Beginning with the line below that contains "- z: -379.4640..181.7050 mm" and ending with the line that contains "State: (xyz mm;", copy every line exactly. Copy nothing else.

************

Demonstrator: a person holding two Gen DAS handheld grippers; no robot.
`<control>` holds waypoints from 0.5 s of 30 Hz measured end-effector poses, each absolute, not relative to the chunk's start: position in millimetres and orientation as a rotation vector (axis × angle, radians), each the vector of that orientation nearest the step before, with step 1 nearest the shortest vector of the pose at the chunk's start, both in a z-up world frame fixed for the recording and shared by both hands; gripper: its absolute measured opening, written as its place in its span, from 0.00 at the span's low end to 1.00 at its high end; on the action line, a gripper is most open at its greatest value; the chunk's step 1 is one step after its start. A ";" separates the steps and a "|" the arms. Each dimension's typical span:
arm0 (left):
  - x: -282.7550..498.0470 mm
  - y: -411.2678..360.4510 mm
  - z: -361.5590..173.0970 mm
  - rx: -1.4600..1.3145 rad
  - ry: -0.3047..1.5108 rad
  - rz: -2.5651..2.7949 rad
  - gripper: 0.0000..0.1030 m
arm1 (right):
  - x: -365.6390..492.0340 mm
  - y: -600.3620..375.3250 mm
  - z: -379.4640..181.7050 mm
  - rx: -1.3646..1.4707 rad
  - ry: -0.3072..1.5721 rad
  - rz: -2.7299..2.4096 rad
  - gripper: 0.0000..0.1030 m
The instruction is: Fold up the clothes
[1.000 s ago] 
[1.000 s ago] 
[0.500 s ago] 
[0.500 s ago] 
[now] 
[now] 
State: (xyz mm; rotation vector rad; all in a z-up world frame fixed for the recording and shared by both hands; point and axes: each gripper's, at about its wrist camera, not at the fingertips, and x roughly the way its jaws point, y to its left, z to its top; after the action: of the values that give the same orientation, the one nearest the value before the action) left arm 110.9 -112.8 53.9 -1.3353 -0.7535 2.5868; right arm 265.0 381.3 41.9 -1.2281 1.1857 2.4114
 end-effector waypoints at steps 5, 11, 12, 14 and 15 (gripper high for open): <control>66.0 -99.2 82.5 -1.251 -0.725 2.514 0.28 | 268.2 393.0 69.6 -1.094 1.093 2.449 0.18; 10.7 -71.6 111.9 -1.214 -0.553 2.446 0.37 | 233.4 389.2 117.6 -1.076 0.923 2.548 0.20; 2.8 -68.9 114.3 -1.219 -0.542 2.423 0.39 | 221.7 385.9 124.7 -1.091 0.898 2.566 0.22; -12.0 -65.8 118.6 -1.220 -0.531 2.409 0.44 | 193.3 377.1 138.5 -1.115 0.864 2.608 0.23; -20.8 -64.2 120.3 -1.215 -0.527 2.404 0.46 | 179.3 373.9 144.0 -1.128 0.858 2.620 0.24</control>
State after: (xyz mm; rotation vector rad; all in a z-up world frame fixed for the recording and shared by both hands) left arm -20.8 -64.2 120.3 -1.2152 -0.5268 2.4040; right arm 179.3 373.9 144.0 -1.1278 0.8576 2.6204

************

■ Your solution ■
  - z: -379.4640..181.7050 mm
  - rx: -1.3646..1.4707 rad
  - ry: -0.3072..1.5721 rad
  - rz: -2.7299..2.4096 rad
  - gripper: 0.0000..0.1030 m
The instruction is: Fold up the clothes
[1.000 s ago] 
[1.000 s ago] 
[0.500 s ago] 
[0.500 s ago] 
[now] 
[now] 
State: (xyz mm; rotation vector rad; all in a z-up world frame fixed for the recording and shared by both hands; point and axes: each gripper's, at about its wrist camera, not at the fingertips, and x roughly the way its jaws point, y to its left, z to its top; after the action: of the values that give the same orientation, the one nearest the value before the action) left arm 110.9 -112.8 53.9 -1.3353 -0.7535 2.5868; right arm 265.0 381.3 41.9 -1.2281 1.1857 2.4114

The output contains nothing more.